For the text embedding model, the researchers used a large model with a causal attention mechanism and added an [EOS] tag at the end of the input sequence to extract the semantic representation of the text from the hidden state of the last layer. This design not only enhances the model's ability to understand the semantics of the text, but also enables the model to be flexibly adjusted according to different task requirements.

In addition, in order to enable the model to better follow instructions and perform well in downstream tasks, the researchers concatenated the instructions and query text into a single input context, while the document remained unchanged. This design enables the model to better understand and handle complex semantic tasks, improving the model's performance in multilingual and cross-lingual tasks.

For the ranking model, a single tower structure is adopted, which takes text pairs (such as user queries and candidate documents) as input, and converts the similarity assessment task into a binary classification problem through the dialogue template of the large model. The model can judge whether the document meets the query requirements based on the input instructions, queries and documents, and output the relevance score. This design enables the model to more accurately evaluate the relevance between text pairs, thereby achieving better results in ranking tasks.

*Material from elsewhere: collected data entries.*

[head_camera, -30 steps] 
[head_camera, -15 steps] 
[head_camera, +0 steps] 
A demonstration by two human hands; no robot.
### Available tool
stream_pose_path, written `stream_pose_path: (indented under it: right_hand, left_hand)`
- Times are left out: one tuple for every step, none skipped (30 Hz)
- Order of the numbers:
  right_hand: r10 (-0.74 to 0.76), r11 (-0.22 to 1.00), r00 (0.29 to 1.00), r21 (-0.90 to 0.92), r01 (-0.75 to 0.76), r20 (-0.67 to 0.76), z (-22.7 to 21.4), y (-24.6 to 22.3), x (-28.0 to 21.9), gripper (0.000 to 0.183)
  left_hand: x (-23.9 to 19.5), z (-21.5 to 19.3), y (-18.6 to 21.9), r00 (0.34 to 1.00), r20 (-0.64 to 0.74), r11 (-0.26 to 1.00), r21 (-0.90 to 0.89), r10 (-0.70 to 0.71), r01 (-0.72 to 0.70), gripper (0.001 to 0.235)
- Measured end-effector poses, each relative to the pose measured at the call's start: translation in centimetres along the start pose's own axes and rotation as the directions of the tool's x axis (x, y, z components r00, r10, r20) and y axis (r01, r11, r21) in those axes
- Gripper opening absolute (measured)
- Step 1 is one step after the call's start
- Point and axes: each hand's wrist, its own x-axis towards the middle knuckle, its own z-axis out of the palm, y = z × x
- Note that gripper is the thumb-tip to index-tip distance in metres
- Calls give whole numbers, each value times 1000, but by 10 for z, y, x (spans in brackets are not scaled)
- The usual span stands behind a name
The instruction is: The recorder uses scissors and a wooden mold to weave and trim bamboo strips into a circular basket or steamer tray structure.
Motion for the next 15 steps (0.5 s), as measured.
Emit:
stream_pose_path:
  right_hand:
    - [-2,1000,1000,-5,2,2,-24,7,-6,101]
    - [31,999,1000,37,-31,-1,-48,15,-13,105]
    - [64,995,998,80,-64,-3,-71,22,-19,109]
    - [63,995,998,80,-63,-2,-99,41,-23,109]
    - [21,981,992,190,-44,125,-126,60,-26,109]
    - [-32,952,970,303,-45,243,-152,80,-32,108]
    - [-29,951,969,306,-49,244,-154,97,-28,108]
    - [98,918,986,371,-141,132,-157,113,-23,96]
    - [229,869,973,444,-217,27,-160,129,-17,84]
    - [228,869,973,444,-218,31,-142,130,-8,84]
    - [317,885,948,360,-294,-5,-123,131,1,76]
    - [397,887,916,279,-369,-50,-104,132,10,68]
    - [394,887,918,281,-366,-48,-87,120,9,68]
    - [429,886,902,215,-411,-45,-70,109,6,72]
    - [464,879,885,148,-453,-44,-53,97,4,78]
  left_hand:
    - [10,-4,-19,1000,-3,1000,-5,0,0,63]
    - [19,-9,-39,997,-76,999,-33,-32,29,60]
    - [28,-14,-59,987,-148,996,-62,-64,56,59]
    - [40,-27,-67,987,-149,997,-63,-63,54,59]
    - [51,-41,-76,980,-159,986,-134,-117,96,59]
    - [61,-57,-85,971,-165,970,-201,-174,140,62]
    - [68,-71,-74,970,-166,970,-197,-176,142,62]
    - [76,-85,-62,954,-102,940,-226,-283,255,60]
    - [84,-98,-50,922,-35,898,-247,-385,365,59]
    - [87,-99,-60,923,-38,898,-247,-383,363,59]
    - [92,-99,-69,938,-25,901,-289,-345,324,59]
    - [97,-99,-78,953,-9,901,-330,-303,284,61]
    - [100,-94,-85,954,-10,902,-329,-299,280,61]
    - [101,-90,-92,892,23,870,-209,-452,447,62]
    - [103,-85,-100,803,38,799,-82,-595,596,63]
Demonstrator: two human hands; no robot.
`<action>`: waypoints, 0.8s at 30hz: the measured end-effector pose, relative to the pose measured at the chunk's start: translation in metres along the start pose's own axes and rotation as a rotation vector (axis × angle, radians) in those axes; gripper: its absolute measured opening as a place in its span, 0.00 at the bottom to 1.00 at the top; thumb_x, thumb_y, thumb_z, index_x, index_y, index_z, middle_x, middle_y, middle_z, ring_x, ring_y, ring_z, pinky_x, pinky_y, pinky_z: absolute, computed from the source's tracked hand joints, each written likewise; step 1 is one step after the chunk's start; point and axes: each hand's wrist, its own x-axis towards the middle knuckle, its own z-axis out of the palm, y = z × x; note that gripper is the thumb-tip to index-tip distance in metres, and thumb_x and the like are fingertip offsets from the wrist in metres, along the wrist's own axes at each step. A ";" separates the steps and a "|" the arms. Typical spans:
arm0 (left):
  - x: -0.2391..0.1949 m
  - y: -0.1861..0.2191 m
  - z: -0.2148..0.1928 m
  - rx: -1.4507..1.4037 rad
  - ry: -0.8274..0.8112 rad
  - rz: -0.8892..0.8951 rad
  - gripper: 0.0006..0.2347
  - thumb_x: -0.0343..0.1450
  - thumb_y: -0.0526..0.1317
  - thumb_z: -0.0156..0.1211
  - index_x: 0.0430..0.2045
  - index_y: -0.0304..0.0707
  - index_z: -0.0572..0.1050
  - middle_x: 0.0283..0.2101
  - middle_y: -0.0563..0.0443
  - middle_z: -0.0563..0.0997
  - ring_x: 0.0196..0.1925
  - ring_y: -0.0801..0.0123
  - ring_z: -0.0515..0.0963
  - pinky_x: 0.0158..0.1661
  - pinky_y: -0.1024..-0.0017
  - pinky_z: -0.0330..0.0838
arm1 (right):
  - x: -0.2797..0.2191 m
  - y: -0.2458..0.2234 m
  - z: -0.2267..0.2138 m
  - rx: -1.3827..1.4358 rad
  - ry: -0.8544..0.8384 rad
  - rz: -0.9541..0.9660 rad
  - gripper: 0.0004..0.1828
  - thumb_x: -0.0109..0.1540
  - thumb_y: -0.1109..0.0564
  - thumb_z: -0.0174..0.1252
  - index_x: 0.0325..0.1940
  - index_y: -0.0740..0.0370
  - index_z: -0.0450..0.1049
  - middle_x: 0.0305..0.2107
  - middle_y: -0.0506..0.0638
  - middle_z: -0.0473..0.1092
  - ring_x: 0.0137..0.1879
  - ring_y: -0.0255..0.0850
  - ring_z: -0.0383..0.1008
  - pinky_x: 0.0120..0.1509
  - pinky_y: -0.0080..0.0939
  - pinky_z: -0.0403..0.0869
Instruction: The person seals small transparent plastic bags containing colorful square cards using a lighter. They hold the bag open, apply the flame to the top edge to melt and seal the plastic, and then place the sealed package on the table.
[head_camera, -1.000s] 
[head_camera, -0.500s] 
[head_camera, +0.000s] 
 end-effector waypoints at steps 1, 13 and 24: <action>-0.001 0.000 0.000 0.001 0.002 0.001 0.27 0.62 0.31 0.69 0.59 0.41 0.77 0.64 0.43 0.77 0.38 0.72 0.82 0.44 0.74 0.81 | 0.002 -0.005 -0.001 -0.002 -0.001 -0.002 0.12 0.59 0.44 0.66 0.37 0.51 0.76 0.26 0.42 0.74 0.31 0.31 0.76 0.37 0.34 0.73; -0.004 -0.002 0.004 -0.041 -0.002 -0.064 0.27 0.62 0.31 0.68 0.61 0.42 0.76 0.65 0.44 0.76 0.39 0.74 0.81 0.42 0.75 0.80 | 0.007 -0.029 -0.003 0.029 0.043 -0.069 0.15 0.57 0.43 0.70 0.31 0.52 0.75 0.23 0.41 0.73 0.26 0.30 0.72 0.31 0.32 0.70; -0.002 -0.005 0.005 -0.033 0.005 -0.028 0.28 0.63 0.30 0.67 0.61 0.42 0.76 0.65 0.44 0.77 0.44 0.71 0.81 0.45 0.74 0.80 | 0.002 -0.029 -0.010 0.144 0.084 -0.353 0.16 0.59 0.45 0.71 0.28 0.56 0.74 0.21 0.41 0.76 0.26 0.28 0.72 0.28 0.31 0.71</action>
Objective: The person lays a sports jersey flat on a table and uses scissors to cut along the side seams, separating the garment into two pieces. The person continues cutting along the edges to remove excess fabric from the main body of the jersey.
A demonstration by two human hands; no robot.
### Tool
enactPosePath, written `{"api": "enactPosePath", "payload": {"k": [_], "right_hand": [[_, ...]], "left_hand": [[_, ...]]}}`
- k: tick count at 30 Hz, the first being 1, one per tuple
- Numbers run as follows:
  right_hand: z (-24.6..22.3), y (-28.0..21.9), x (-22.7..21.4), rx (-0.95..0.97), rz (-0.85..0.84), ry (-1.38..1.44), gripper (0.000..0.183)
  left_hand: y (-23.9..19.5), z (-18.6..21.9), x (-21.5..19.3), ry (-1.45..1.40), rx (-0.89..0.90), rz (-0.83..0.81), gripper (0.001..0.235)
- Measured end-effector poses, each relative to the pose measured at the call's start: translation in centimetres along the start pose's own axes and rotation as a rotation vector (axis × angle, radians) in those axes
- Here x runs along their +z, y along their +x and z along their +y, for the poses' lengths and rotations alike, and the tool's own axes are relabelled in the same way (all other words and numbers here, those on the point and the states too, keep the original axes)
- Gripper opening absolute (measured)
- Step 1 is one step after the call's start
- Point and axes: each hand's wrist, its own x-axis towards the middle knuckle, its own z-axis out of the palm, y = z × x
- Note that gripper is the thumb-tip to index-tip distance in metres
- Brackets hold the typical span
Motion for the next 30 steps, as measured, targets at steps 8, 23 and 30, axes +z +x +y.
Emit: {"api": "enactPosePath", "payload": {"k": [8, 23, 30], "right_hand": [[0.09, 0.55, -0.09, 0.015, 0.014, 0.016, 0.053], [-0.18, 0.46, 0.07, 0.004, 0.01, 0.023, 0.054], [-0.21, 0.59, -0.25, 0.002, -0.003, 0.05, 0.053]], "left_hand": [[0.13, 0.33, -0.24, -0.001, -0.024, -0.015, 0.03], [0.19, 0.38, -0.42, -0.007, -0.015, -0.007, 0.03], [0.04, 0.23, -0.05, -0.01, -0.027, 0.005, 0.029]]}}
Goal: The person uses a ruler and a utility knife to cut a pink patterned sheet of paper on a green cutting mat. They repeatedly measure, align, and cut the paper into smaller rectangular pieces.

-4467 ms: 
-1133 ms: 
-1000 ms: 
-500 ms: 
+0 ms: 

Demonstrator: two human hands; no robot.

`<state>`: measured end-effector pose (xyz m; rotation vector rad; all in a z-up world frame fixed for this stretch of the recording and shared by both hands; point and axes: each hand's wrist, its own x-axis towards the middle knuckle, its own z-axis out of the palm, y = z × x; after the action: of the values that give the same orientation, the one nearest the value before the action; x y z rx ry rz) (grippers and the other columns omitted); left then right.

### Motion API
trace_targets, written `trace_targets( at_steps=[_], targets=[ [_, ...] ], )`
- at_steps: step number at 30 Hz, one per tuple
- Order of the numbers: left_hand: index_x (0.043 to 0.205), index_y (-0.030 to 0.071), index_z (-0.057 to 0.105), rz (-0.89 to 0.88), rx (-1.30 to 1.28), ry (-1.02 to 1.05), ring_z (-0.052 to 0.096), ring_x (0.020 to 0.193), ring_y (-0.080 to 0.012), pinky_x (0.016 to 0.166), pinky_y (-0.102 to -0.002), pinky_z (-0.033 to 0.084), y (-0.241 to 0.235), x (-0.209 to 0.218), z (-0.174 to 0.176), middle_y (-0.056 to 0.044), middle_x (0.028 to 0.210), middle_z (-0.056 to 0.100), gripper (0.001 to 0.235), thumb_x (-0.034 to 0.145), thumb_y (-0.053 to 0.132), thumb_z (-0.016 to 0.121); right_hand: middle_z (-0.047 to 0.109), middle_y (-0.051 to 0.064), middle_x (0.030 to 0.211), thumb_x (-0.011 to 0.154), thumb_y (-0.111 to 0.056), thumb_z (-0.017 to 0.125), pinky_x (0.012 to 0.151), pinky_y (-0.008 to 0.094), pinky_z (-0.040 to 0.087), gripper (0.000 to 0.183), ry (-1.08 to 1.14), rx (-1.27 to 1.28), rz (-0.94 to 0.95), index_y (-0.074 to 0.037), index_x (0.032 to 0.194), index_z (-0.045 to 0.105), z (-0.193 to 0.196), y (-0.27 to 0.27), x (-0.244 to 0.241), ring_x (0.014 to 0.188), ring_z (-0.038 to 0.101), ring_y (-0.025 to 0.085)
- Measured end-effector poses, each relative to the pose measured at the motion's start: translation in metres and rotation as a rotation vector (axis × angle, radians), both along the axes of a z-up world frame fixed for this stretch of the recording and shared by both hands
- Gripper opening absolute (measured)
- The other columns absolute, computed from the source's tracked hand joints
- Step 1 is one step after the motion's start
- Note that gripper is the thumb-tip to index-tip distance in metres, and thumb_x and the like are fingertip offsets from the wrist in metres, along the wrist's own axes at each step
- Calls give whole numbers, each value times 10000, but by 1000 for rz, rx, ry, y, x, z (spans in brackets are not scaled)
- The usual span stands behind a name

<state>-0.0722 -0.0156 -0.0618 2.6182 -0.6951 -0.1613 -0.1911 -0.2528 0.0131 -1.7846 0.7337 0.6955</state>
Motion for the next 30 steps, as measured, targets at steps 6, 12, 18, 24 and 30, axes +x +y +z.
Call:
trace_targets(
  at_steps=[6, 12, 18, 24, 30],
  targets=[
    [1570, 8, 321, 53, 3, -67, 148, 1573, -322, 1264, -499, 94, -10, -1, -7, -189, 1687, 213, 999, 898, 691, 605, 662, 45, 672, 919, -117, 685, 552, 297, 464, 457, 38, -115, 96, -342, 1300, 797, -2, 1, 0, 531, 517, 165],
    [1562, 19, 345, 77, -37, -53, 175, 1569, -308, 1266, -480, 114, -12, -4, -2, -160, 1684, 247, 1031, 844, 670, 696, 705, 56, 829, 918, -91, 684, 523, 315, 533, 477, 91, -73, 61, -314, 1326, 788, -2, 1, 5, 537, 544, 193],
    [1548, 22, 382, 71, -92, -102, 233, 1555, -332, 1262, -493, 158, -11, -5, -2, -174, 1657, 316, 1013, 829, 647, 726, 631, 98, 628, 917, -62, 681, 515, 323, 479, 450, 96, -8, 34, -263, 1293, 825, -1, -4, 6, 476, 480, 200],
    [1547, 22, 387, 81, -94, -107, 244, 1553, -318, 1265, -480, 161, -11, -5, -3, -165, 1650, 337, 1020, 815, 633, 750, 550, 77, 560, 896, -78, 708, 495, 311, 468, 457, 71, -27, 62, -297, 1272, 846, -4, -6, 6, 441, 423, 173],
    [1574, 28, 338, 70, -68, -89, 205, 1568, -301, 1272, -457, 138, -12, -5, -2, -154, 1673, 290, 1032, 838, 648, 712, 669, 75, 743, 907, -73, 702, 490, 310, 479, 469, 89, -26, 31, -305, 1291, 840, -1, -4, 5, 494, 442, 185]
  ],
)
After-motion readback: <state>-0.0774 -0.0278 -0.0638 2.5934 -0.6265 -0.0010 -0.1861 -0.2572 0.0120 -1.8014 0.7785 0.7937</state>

In terms of training paradigm, this series of models adopts an innovative multi-stage training method, including large-scale unsupervised pre-training, supervised fine-tuning of high-quality data, and model fusion strategy.

In the unsupervised pre-training stage, researchers used the text generation capabilities of the Qwen3 base model to synthesize large-scale weakly supervised training data. This data covers a variety of task types, languages, and fields, providing a wide range of learning materials for the model.

This method of synthesizing data not only improves the controllability of data, but also can generate high-quality data in low-resource languages and domains. It breaks through the limitations of traditional methods that rely on community forums or open source data screening to obtain weakly supervised text pairs, and realizes the efficient generation of large-scale weakly supervised data.

In the supervised fine-tuning phase, the researchers selected high-quality, small-scale annotated data for training to further improve the performance of the model. The training data in this phase not only includes open source annotated datasets, such as MS MARCO , NQ , HotpotQA , etc., but also selects some synthetic data. Through simple cosine similarity calculation, high-quality data pairs are selected from the synthetic data to further improve the performance of the model. This strategy not only improves the generalization ability of the model, but also achieves excellent results in multiple benchmarks.

Finally, in the model fusion stage, the researchers used a model fusion technique based on spherical linear interpolation. By merging multiple model checkpoints saved during the fine-tuning process, the model was able to perform better on different data distributions. This strategy significantly improved the stability and consistency of the model, and enhanced the robustness and generalization ability of the model.

In addition to the above technical innovations, the two models are also carefully designed in terms of training data synthesis. In order to generate high-quality synthetic data, the researchers adopted a carefully designed prompting strategy. In the text retrieval task, the model generates data through a multilingual pre-trained corpus and assigns a specific role to each document to simulate a potential user's query for the document.

In addition, the prompts also include multiple dimensions, such as query type keywords, factuality, summary, judgment, query length, difficulty, and language, ensuring the high quality and diversity of the synthetic data. The synthetic data generated in this way not only meets the needs of large-scale pre-training in terms of quantity, but also effectively improves the performance of the model in terms of quality.